Las vulnerabilidades se encuentran dentro de unas herramientas de gestión que los fabricantes y los operadores integraron en los teléfonos y tabletas para configurarlos de forma remota. Aunque algunos diseñan su propia herramienta, la mayoría utiliza una desarrollada por un tercer vendedor específico al que los investigadores, Mathew Solnik y Marc Blanchou de Accuvant Labs, no identificarán hasta que presenten sus pruebas la próxima semana en una conferencia de seguridad en Las Vegas, informa Wired.
Los operadores usan la herramienta de gestión para enviar remotamente las actualizaciones de firmware, configurar los teléfonos para la itinerancia o bloquear los dispositivos a los proveedores de servicios específicos. Pueden elegir en la herramienta las funciones básicas o solicitar otras adicionales. Solnik encontró que algunos teléfonos tienen las características para limpiar de forma remota el dispositivo, cambiar el PIN para el bloqueo de pantalla, configurar y desactivar las aplicaciones etc. Y los sistemas dan al operador la opción de hacer los cambios sin preguntar al consumidor, observa el medio.

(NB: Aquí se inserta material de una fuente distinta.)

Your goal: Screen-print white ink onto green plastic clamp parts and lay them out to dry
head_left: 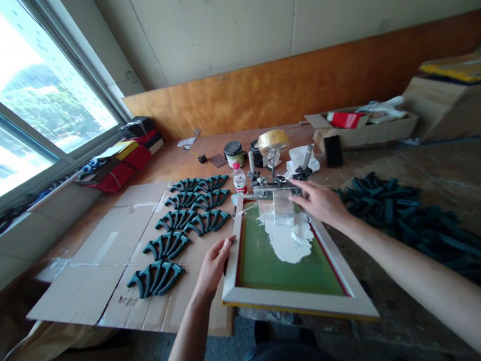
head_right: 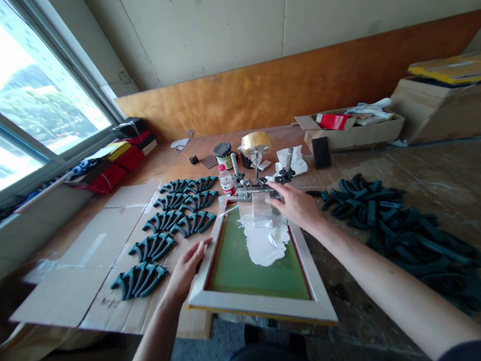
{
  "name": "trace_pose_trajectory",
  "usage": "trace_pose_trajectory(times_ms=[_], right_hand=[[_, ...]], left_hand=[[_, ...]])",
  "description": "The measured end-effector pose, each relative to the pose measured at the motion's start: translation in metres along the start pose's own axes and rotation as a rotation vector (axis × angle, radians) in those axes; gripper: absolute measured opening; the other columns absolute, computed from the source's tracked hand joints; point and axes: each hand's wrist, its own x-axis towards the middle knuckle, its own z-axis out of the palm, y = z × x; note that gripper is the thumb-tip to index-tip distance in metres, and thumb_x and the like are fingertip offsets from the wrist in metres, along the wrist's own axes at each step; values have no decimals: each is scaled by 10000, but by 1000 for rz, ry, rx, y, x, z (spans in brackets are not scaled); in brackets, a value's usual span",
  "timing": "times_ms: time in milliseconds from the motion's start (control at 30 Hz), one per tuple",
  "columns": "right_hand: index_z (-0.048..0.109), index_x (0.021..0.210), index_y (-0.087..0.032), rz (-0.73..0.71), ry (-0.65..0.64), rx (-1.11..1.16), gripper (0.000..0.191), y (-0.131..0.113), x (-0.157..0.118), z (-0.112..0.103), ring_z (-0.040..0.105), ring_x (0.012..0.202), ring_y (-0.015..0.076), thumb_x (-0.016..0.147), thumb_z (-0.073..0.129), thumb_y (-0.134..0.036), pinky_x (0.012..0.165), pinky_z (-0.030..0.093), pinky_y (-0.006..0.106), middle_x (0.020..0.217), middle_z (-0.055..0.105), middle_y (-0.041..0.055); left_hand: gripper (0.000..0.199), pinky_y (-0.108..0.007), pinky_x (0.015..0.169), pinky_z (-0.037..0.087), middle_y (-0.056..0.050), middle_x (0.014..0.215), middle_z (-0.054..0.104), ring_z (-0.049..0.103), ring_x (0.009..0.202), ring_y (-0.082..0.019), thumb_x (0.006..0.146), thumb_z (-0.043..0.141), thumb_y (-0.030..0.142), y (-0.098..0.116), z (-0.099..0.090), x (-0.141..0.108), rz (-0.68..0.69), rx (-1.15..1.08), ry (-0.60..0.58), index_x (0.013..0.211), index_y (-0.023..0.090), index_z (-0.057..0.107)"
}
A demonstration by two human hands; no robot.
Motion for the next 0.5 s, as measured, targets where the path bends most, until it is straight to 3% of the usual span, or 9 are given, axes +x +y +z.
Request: trace_pose_trajectory(times_ms=[67,133,167,233,300,400,467,500], right_hand=[[613,1197,-125,74,72,19,383,22,-16,-2,617,694,177,915,492,-355,636,487,260,834,675,66],[661,1038,-73,77,11,33,374,35,-44,8,605,694,161,919,447,-356,629,494,244,802,674,65],[675,925,-113,46,-54,41,339,36,-60,18,602,705,157,904,463,-377,635,496,241,800,673,61],[681,870,-129,-29,-176,40,310,30,-90,42,605,762,167,857,552,-410,696,497,257,814,666,56],[647,793,-170,-48,-252,-12,219,16,-111,62,603,834,197,824,626,-386,756,477,293,844,654,64],[578,782,-175,28,-358,-94,156,-6,-119,72,594,836,207,876,574,-299,735,443,301,851,636,77],[555,813,-176,126,-373,-67,150,-25,-118,69,591,781,197,919,505,-270,697,432,294,814,628,73],[547,834,-179,171,-339,-36,149,-37,-119,67,588,771,198,932,481,-270,695,432,300,809,624,72]], left_hand=[[573,-208,530,408,-21,739,629,534,604,-113,817,493,634,35,4,4,113,-53,46,1055,146,678],[558,-215,560,440,-39,833,663,572,655,-125,842,449,636,68,10,17,247,-126,71,1038,160,664],[550,-217,565,451,-49,871,674,591,679,-132,847,441,635,83,14,26,304,-167,74,1045,165,648],[544,-210,548,455,-69,886,689,619,707,-142,842,442,640,108,20,45,376,-213,85,1013,159,629],[550,-199,533,452,-76,842,699,633,709,-143,831,442,656,122,26,57,411,-232,130,944,149,624],[559,-192,533,450,-60,829,709,628,672,-123,822,450,662,107,39,52,411,-259,267,1010,162,615],[604,-197,494,436,-70,795,711,612,598,-122,780,510,675,71,55,34,228,-238,233,1059,149,614],[646,-207,454,420,-94,753,708,600,547,-133,728,560,695,47,65,23,41,-185,113,1006,117,635]])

Asimismo, cuantas más características de la herramienta de gestión ofrece el operador, más puede hacer un atacante. Como mínimo, todos los dispositivos examinados permitirían a un 'hacker' cambiar toda la funcionalidad de la red celular y controlar las actualizaciones de firmware. Incluso los teléfonos que utilizan únicamente el sistema de gestión más básico tienen vulnerabilidades de memoria que permitirían a un agresor ejecutar un código o instalar aplicaciones maliciosas, de acuerdo con los autores del estudio.
Según los investigadores, la herramienta se utiliza de alguna forma en más de 2.000 millones de teléfonos de todo el mundo. Las vulnerabilidades hasta ahora han sido encontradas en dispositivos de Android y BlackBerry y en un pequeño número de iPhones. Los dispositivos de Windows Mobile aún no se han comprobado.
Los autores del estudio dicen que por ahora no hay señales de que alguien se haya aprovechado de las vulnerabilidades, y la compañía que hace la herramienta anunció que ha emitido una solución que resolvería el problema.